[The task]: Copy whichever lines of the data hold the word "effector".

[Information shown]:
• • • •

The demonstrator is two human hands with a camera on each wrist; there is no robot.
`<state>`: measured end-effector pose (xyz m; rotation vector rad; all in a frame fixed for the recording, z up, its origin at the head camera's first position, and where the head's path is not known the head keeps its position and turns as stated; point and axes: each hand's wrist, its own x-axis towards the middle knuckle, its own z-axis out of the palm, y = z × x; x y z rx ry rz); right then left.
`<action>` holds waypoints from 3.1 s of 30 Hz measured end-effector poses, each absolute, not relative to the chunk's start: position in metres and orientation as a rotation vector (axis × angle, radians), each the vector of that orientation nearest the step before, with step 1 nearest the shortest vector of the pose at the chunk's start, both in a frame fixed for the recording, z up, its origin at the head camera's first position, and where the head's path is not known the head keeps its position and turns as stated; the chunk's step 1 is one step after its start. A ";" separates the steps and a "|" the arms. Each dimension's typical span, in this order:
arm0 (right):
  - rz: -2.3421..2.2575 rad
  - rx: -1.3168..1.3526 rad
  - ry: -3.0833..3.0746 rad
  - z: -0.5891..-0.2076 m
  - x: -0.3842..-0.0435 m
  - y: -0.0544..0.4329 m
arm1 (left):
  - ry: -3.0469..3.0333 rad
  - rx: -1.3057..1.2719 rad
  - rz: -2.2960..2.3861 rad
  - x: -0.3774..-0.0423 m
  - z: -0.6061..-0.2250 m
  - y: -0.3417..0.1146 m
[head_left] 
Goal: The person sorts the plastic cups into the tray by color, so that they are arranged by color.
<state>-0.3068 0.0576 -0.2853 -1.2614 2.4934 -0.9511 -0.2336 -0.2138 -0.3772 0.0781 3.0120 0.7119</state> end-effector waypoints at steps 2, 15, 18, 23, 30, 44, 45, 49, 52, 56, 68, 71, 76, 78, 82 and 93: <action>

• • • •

[Exercise output]:
`<state>`: measured end-effector pose (xyz m; rotation vector rad; all in a frame fixed for the recording, z up, its origin at the head camera's first position, and where the head's path is not known the head keeps its position and turns as stated; point and axes: each hand's wrist, its own x-axis towards the middle knuckle, its own z-axis out of the palm, y = z × x; x y z rx ry rz); right then left.
`<action>` holds waypoints from 3.1 s of 30 Hz measured end-effector poses, each absolute, not relative to the chunk's start: position in metres and orientation as a rotation vector (axis × angle, radians), each the vector of that orientation nearest the step before, with step 1 nearest the shortest vector of the pose at the chunk's start, both in a frame fixed for the recording, z up, its origin at the head camera's first position, and where the head's path is not known the head keeps its position and turns as stated; the chunk's step 1 is one step after its start. A ";" separates the steps and a "|" the arms. Each dimension's typical span, in this order:
<state>-0.3068 0.0576 -0.2853 -1.2614 2.4934 -0.9511 -0.2336 -0.2138 -0.3772 0.0781 3.0120 0.7119</state> end-effector waypoints at steps 2, 15, 18, 23, 30, 44, 45, 49, 52, 56, 68, 71, 76, 78, 82 and 93: <action>

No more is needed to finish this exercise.